Ned’s index finger was already aching, but, pausing after each word for the acknowledging ‘T’, and having to dodge round the periscopes as the plane circled, with one of the lookouts keeping the flex clear, he continued the message.

‘Signal… Admiralty…attention… ASIU… York…’ He had to repeat his name twice before getting a ‘T’.‘ …Spree…successful… need…air…cover…stop… Yorke…to…pilot…highly…secret… do…not…radio…and…use…scrambler…phone…stop… Report…our…transmitter…busted…report…our…position.’

After the series of ‘T’s a brief signal winked back.

‘What…about… Whitstable…’

Ned laughed: the pilot had a sense of humour in the way he was checking up whether they were really British.

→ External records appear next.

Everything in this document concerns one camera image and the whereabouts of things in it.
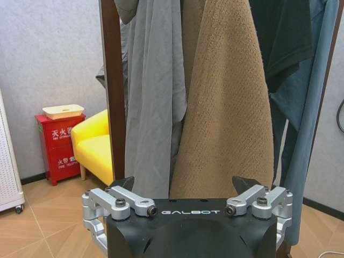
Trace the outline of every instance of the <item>gray wall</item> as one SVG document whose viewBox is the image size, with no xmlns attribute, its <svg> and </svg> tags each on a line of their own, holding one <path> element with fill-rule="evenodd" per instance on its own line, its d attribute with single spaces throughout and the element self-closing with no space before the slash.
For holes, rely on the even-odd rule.
<svg viewBox="0 0 344 258">
<path fill-rule="evenodd" d="M 0 88 L 21 178 L 44 172 L 35 114 L 106 108 L 98 0 L 0 0 Z"/>
<path fill-rule="evenodd" d="M 344 212 L 344 134 L 336 111 L 344 98 L 344 19 L 341 21 L 316 141 L 307 176 L 305 197 Z"/>
</svg>

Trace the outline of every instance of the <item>dark green shirt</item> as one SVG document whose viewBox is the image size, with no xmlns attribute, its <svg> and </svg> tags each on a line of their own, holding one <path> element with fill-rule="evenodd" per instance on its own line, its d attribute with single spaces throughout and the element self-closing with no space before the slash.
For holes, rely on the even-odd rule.
<svg viewBox="0 0 344 258">
<path fill-rule="evenodd" d="M 309 0 L 250 0 L 270 92 L 313 56 Z"/>
</svg>

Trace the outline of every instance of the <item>white cable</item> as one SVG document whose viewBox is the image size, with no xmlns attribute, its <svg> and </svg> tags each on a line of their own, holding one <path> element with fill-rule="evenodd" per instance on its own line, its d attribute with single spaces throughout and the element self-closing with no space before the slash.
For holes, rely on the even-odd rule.
<svg viewBox="0 0 344 258">
<path fill-rule="evenodd" d="M 329 252 L 324 252 L 324 253 L 320 254 L 318 258 L 323 257 L 325 254 L 340 254 L 340 255 L 344 255 L 344 253 L 338 253 L 338 252 L 329 251 Z"/>
</svg>

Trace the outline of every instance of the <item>yellow chair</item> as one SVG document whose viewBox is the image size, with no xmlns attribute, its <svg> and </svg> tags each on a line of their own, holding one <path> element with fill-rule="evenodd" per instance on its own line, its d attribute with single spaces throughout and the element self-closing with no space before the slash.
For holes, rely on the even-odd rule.
<svg viewBox="0 0 344 258">
<path fill-rule="evenodd" d="M 80 163 L 81 179 L 85 168 L 106 185 L 113 181 L 108 111 L 104 110 L 74 126 L 71 141 L 75 159 Z"/>
</svg>

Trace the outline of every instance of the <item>fire extinguisher box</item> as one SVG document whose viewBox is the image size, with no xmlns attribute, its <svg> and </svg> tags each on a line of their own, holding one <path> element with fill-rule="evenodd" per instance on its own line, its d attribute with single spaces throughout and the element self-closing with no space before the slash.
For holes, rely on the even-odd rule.
<svg viewBox="0 0 344 258">
<path fill-rule="evenodd" d="M 53 186 L 59 180 L 80 174 L 71 144 L 71 129 L 85 120 L 85 115 L 52 120 L 45 114 L 35 116 L 41 139 L 46 177 Z"/>
</svg>

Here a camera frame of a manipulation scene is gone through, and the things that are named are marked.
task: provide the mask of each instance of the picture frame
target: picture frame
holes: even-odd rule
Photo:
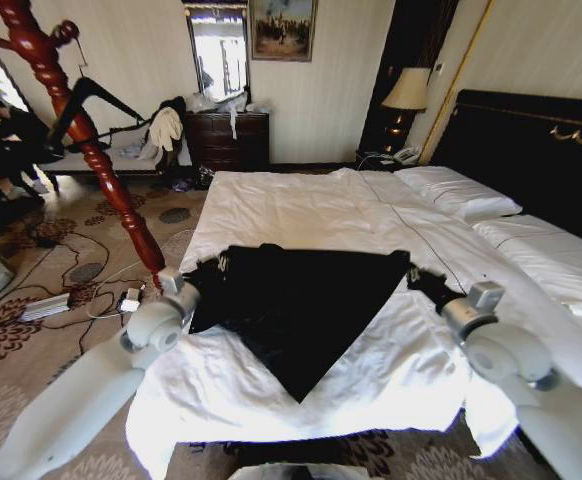
[[[249,0],[251,59],[310,62],[318,0]]]

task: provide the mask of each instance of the floor
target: floor
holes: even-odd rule
[[[59,195],[45,195],[44,206],[0,233],[0,254],[16,272],[0,293],[0,444],[30,400],[81,352],[126,322],[127,317],[115,311],[123,291],[146,284],[145,295],[156,295],[144,267],[134,264],[133,246],[98,186],[70,177],[60,177],[60,184]],[[176,193],[151,179],[129,180],[128,187],[167,264],[177,267],[200,217],[205,192]],[[17,321],[27,303],[62,292],[71,294],[70,311],[34,323]],[[90,319],[89,311],[105,318]],[[127,408],[72,462],[45,478],[145,478],[125,442]],[[179,445],[167,478],[225,480],[239,466],[271,461],[360,465],[387,479],[556,478],[517,437],[495,458],[471,459],[476,453],[459,415],[444,434],[377,430],[310,442]]]

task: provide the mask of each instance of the wooden coat stand
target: wooden coat stand
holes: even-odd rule
[[[60,116],[69,101],[71,90],[68,78],[58,63],[58,49],[78,37],[78,27],[65,20],[49,35],[45,34],[31,13],[30,0],[0,0],[0,16],[9,29],[9,39],[0,38],[0,48],[13,50],[31,65],[35,78],[51,96],[56,115]],[[82,142],[94,138],[97,130],[86,111],[81,110],[68,134],[75,142]],[[164,268],[164,257],[144,218],[131,205],[128,190],[114,173],[111,160],[100,150],[97,142],[83,144],[82,152],[84,161],[98,176],[107,200],[120,214],[122,226],[129,233],[140,260],[151,271],[153,282],[159,288],[157,274]]]

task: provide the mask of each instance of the dresser drawer
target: dresser drawer
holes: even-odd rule
[[[267,170],[269,164],[269,116],[264,113],[239,113],[237,138],[233,139],[228,113],[187,114],[184,134],[197,169],[213,171]]]

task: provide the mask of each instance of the bed frame
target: bed frame
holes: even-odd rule
[[[431,164],[582,238],[582,100],[462,90]]]

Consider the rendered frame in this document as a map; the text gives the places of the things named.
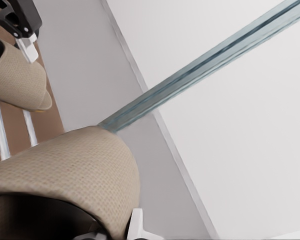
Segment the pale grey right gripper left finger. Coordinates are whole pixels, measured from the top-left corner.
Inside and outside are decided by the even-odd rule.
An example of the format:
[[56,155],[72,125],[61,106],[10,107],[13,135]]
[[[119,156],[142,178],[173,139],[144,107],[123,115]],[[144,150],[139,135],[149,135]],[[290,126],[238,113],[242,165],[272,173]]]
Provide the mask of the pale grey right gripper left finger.
[[103,231],[93,231],[78,235],[73,240],[108,240],[107,234]]

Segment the white barred shoe rack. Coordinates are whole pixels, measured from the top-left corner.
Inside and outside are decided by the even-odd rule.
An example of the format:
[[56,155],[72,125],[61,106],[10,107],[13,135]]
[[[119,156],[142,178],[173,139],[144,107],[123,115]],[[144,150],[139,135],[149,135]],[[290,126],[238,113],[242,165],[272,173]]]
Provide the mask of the white barred shoe rack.
[[[37,141],[31,113],[27,110],[23,110],[22,112],[23,112],[25,125],[27,128],[30,144],[32,147],[34,147],[38,144],[38,141]],[[7,140],[3,117],[2,117],[2,112],[1,112],[1,108],[0,108],[0,159],[6,160],[10,156],[11,155],[10,155],[8,140]]]

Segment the beige woven shoe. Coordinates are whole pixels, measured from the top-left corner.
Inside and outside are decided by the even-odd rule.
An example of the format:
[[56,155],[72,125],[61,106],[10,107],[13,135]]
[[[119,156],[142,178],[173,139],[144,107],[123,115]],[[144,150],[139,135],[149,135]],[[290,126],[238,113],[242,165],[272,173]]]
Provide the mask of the beige woven shoe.
[[28,111],[46,111],[53,104],[42,65],[28,63],[21,50],[2,39],[0,101]]
[[0,162],[0,240],[72,240],[102,230],[124,240],[140,176],[127,145],[89,126]]

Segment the silver frame post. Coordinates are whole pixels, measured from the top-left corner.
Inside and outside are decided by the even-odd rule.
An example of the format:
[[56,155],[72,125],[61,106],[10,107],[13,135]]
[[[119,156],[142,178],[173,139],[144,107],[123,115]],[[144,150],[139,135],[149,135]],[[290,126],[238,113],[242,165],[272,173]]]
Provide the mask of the silver frame post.
[[214,48],[137,97],[99,126],[118,132],[300,21],[300,0],[284,0]]

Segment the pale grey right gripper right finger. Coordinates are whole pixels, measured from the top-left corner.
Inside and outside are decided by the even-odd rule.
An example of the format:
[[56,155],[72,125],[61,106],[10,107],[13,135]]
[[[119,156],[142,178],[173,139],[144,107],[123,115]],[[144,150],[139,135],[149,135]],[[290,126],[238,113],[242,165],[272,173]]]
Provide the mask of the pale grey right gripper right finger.
[[126,239],[150,240],[149,234],[143,229],[143,210],[141,208],[134,208],[132,211]]

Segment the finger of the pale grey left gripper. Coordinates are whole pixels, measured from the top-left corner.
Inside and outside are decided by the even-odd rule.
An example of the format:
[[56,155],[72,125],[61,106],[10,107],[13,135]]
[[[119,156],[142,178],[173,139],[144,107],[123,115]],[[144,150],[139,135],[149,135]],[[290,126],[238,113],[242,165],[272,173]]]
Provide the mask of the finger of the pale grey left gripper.
[[37,41],[35,33],[28,38],[16,38],[15,41],[28,63],[34,63],[38,59],[39,53],[34,45]]

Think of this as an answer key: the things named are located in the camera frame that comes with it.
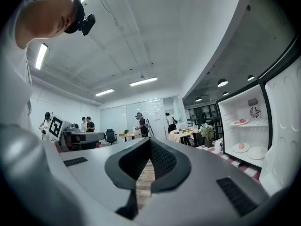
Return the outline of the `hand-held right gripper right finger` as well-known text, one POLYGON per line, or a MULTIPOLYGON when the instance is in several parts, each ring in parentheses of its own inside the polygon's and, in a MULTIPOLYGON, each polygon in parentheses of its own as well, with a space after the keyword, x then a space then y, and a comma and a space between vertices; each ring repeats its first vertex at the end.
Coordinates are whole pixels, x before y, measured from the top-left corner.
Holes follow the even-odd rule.
POLYGON ((239 225, 268 200, 262 186, 222 157, 150 139, 155 180, 138 215, 142 225, 239 225))

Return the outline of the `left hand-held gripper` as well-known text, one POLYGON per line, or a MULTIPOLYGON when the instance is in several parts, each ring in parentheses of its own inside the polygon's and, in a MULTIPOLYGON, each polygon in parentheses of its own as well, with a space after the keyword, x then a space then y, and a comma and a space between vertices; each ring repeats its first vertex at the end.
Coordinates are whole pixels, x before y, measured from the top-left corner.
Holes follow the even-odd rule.
POLYGON ((58 116, 53 116, 48 136, 51 142, 57 142, 61 151, 70 151, 72 147, 71 133, 79 133, 81 150, 95 149, 97 142, 105 139, 103 132, 80 133, 77 123, 70 123, 58 116))

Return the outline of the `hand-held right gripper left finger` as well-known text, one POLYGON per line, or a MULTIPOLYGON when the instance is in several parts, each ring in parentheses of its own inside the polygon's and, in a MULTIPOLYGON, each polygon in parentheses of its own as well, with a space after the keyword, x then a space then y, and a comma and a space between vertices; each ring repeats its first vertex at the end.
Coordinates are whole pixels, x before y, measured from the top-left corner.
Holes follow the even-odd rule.
POLYGON ((70 190, 83 223, 148 223, 138 209, 136 181, 148 162, 147 139, 59 153, 44 144, 52 175, 70 190))

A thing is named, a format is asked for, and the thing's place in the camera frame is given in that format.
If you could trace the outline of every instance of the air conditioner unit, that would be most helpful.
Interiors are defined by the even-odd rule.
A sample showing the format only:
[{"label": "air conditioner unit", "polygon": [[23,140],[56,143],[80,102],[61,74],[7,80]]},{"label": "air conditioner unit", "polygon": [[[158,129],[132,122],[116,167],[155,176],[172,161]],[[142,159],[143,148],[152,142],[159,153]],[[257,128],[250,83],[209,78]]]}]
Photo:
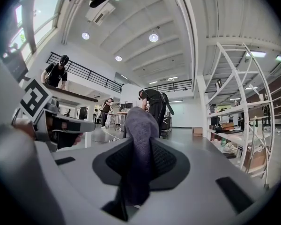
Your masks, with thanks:
[{"label": "air conditioner unit", "polygon": [[115,9],[116,8],[107,0],[96,8],[90,8],[85,16],[89,21],[100,26],[103,20]]}]

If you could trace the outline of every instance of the metal shelf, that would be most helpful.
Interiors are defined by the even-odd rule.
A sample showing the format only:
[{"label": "metal shelf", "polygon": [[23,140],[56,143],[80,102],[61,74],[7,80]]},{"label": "metal shelf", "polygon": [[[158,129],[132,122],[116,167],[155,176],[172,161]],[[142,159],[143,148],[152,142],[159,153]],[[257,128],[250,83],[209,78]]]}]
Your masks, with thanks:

‘Don’t…eat…natives…when… R…in…month.’

The plane, on the port beam, suddenly switched on its Leigh light and came low so that it had the U-boat in profile.

‘Wave, you buggers,’ Jemmy snarled at the lookouts. ‘Smile…look happy, just in case he hasn’t believed a word of it and is going to straddle us with another stick.’

But the plane roared over, shut off the Leigh light, and continued circling with its navigation lights on. Its signal lamp winked again.

‘Remain…surfaced…give…course…speed.’

Ned replied: ‘Wilco…zero…eight…zero…sixteen knots.’

Jemmy laughed. ‘“Wilco” – masterly. That’ll get ’em. No Ted would know that.’

‘Wilco’ had become RAF wireless slang for ‘will comply’, but as with all slang it sounded wrong the moment it was used even slightly out of context.

Again the plane’s signal lamp winked. ‘Is…that… ASIU…?’ Ned spelled out: ‘Anti… Submarine… Investigation… Unit… that’s…our…mob…tell… Captain… Watts.’

The plane then asked: ‘What…phone…number?’

‘Jesus,’ Jemmy said, ‘They’re
really
checking up on us.’

Ned answered: ‘Whitehall…9000…tell… Joan… Jemmy… sends…love.’

The plane sent one last signal before flying off: ‘Have…good …trip…please…report…my…eggs…landed…closer.’

The navigation lights went out and Ned handed the signal lamp to the lookout.

‘Put it back in its box, very carefully. It’s worth a hundred times its weight in gold!’

The Croupier’s plaintive voice came up the hatch. ‘Permission to come on the bridge and share the fun?’

‘Granted. The show is over,’ Jemmy said. ‘Ned won the box of chocolates.’

‘From what I heard from the conning tower, we ain’t home yet,’ the Croupier said. ‘Those Brylcreem boys will balls up the message and kidnap Joan, too.’

‘A great big white flag,’ Ned said. ‘Lash it to the periscope. Get some chaps to work on it,’ he told the Croupier. ‘Four sheets sewn together, if there’s nothing else.’

He turned to Jemmy. ‘Joan’s going to have to take her chance, and I’ve got to go down and play with the charts to see what time that plane will get back to England, and the soonest another one will come out. What brand was it?’

‘A Liberator, as far as I could see. Certainly not a Sunderland or Catalina: neither can make sharp turns like that thing did.’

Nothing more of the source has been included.